## PROMPT
Copy out the data below from the line containing "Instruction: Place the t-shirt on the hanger" to the line containing "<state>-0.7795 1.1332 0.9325", both lines included, with all images left out.

(Collection entries)
....................

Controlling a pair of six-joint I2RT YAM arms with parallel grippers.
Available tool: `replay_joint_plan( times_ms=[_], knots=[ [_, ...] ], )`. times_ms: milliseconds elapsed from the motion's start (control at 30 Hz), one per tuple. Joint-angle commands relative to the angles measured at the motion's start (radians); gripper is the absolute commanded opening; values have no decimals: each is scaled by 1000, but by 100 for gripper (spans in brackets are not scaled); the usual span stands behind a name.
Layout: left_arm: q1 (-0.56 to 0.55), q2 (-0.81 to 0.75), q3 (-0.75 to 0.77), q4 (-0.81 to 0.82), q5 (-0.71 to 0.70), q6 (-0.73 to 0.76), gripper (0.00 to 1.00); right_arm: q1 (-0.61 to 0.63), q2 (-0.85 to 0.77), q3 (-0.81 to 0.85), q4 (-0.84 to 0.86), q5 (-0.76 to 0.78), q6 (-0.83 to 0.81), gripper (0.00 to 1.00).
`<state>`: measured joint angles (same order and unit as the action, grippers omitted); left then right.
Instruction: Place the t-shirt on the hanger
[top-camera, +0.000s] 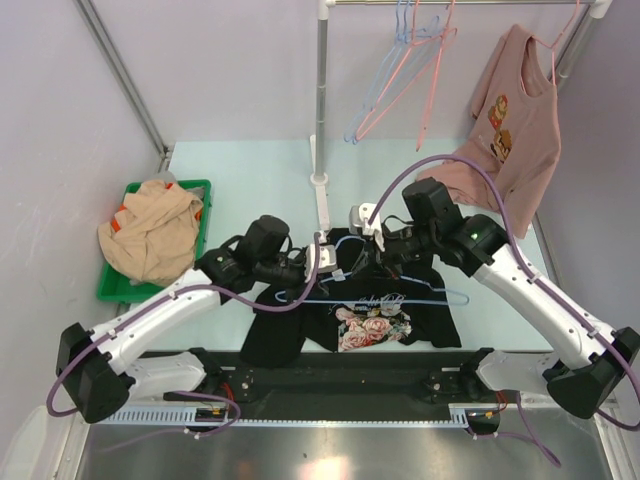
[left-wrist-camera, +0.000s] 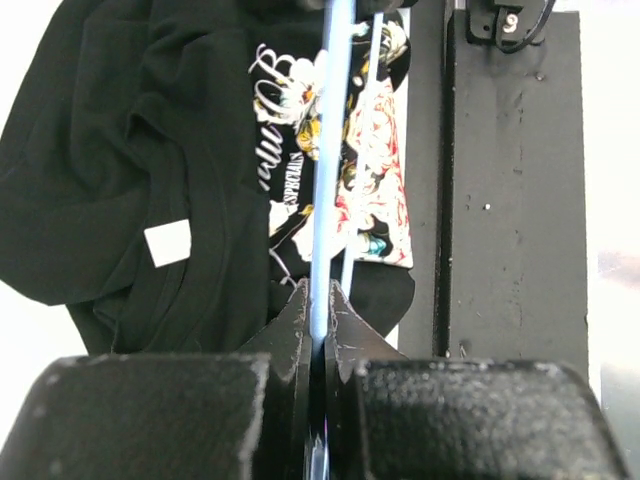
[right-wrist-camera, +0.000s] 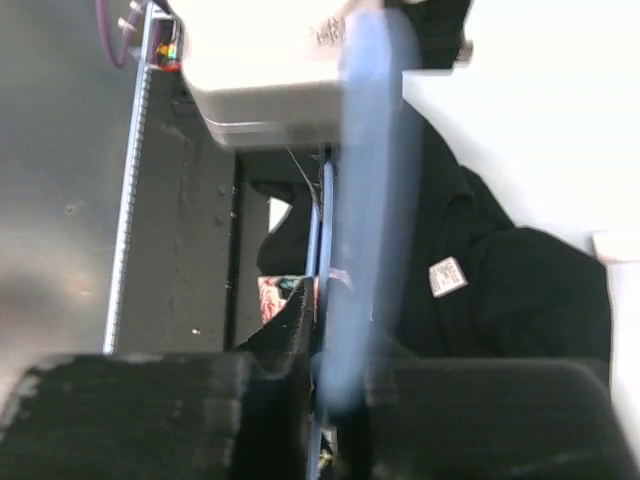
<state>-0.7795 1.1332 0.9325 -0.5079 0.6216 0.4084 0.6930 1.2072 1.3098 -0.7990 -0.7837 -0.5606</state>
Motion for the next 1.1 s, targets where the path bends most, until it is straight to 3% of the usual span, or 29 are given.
replay_joint_plan(
  times_ms=[0, 33, 67, 133, 233, 433, 700, 900, 1067],
  knots=[
    [60, 3, 40, 31, 63, -49, 5, 5, -6, 42, -52, 47, -56, 0],
    [68, 7, 39, 29, 56, -39, 15, -1, -9, 43, -58, 63, -65, 0],
    [75, 8, 35, 31, 56, -30, 35, -22, -11, 42, -69, 69, -71, 0],
    [132, 7, 26, 34, 62, -8, 50, -65, -17, 43, -83, 75, -102, 0],
    [224, 31, 15, 23, 61, 100, 56, -174, -21, 43, -117, 52, -154, 0],
    [279, 187, 31, -72, -13, 380, 57, -305, 3, 43, -163, 28, -268, 0],
    [279, 367, 86, 3, -31, 429, 58, -346, 69, 49, -164, 6, -325, 0],
    [279, 430, 95, 12, -31, 480, 47, -357, 123, 49, -146, -20, -340, 0],
    [278, 427, 78, 23, -40, 510, 26, -356, 160, 51, -157, -45, -369, 0]
  ],
)
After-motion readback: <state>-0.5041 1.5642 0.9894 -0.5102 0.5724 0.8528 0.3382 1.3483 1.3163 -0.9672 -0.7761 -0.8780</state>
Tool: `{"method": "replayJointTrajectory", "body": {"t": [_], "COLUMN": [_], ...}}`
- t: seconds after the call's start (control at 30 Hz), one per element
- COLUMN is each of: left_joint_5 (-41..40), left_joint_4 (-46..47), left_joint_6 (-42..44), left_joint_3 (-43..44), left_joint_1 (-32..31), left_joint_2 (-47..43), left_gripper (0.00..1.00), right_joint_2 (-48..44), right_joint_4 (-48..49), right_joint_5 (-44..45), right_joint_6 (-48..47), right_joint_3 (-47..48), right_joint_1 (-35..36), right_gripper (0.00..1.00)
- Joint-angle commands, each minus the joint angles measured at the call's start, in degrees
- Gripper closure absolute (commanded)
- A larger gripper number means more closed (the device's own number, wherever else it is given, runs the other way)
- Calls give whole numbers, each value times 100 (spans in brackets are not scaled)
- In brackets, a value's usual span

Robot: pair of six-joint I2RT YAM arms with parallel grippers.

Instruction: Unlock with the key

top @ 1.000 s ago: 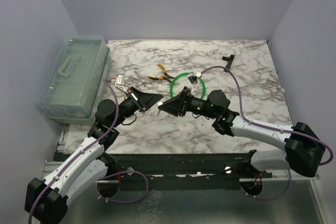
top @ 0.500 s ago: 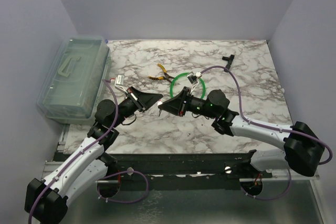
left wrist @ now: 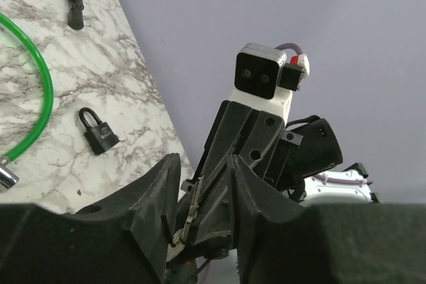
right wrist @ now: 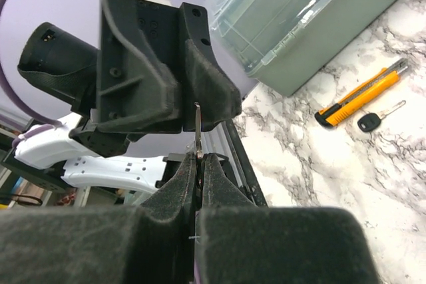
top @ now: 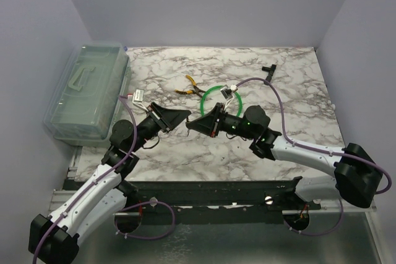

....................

## ANSWER AREA
Instruction: Place the t-shirt on the hanger
[top-camera, +0.000s] 
[left-wrist-camera, +0.000s] 
[right-wrist-camera, +0.000s] 
<state>-0.7795 1.1332 0.9325 -0.5079 0.6216 0.4084 0.6930 1.2072 1.3098 -0.7990 -0.7837 -0.5606</state>

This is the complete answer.